SPIDER-MAN: HOMECOMING (2017): An Un-Amazing Addition to the MCU

~This review contains spoilers.~

Spider-Man: Homecoming is the best example so far of the Marvel Cinematic Universe house style working against itself. It’s not that Homecoming is a bad movie, far from it; but it’s a better Marvel movie than it is a Spider-Man one. I write this knowing full well that my own closely-held personal opinions about the character are getting in my own way of enjoying this movie, and I think that, if I were less of a fan of the character, I would enjoy this movie much more than I do. While not to the same degree as with the Amazing Spider-Man movies, I just don’t really see an essential Spider-Man-ness shine through Homecoming as much as I sense just another addition to the MCU juggernaut.

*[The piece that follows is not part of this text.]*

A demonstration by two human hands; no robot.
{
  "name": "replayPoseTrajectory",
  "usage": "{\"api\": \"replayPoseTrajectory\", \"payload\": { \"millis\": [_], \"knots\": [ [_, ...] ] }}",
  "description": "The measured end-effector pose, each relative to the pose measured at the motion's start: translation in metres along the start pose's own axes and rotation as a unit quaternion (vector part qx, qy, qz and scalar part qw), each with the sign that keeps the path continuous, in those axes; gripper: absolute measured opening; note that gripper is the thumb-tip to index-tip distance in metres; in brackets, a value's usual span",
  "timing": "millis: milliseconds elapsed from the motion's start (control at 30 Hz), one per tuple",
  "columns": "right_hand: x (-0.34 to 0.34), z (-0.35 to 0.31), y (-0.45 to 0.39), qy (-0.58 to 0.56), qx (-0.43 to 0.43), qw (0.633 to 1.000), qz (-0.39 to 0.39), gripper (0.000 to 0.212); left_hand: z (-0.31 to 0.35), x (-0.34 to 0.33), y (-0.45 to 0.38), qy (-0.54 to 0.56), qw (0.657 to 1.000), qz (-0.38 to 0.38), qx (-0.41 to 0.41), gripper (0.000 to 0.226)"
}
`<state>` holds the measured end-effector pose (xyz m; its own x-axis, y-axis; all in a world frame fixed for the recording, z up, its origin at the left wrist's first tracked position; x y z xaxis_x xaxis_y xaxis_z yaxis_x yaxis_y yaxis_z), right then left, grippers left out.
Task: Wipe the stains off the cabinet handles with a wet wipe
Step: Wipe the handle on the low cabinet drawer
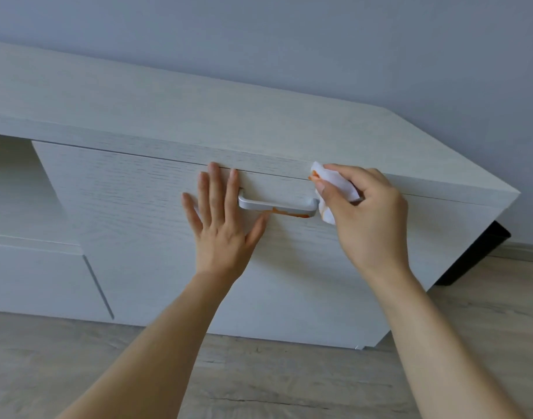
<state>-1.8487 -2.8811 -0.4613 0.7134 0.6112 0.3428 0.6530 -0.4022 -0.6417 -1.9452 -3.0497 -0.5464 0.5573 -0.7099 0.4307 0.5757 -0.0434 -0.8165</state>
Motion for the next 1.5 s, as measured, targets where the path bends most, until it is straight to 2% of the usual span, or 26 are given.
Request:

Which is weird because the movie really does try so hard to include so much of the texture of what I think of as Spider-Man, including things – like the use of the Ramones on the soundtrack – that pander almost directly to my kinship with the character as a fellow product of Forest Hills. I’m actually finding it difficult to articulate why I feel the way I do about this movie because like, 90% of it feels like exactly what I would do if given the opportunity to make a Spider-Man movie. I like how everything is small stakes and street level compared to the threats that the Avengers or Dr. Strange face. Making more than half the movie a teen comedy is inspired, and really should have given the filmmakers the opportunity to explore an element of superheroes that almost every other Marvel character has done without – a secret identity. But where I think Homecoming really drops the ball is with Peter Parker.

Again, I know this would be less of a hurdle for me to overcome if I didn’t have such a solid idea of who Spider-Man is, but it’s not like I haven’t seen my Spider-Man in other adaptations or stories with the character. Frankly, despite a very endearing performance by Tom Holland, I really don’t know who Homecoming’s Peter Parker is with regards to the larger idea Spider-Man, and with that something missing, I can’t help but feel that Spider-Man is – to channel Max Landis – a Mary Sue.

I don’t think it’s too much of a stretch to say that the thesis of Spider-Man as a character is “with great power there must also come great responsibility;” and that a big component of that thesis is that in order to grow as a character, Peter must constantly confront the consequences of his more irresponsible actions. It’s basically his origin story: Peter uses his powers irresponsibly, and as a consequence, loses Uncle Ben. While this formative experience taught Peter how he should act, the rest of any Spider-Man story should be him learning to turn theory into practice, essentially. At the center of Spider-Man is the struggle between having the ability to be personally contented, and the responsibility to use those abilities responsibly, even if that requires sacrifice.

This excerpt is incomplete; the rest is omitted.